* **Work order**:
Reproduce exactly, and only, the lines below from the one containing "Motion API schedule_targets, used" through the one containing "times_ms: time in".

*** Supplied material ***

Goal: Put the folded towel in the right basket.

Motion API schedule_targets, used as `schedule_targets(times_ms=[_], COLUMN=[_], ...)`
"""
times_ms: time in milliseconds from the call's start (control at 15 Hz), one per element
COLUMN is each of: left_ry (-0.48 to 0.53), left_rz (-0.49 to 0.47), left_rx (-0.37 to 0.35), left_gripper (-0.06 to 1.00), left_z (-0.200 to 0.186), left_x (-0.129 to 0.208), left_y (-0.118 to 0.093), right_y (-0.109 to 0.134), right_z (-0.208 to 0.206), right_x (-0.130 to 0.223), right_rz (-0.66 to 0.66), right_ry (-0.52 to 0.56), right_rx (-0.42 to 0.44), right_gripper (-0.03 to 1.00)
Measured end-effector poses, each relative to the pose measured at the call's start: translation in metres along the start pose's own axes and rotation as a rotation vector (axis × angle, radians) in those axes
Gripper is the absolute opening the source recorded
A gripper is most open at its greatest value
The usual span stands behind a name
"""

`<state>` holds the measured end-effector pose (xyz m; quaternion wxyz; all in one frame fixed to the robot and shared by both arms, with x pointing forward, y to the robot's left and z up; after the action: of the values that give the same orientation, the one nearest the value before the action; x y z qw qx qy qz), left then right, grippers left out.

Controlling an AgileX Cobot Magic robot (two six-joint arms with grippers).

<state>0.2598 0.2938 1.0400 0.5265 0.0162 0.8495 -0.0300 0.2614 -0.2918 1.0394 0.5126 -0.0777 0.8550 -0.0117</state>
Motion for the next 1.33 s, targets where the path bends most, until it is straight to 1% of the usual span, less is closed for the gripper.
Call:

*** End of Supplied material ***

* **Response to the task**:
Motion API schedule_targets, used as `schedule_targets(times_ms=[_], COLUMN=[_], ...)`
"""
times_ms: time in milliseconds from the call's start (control at 15 Hz), one per element

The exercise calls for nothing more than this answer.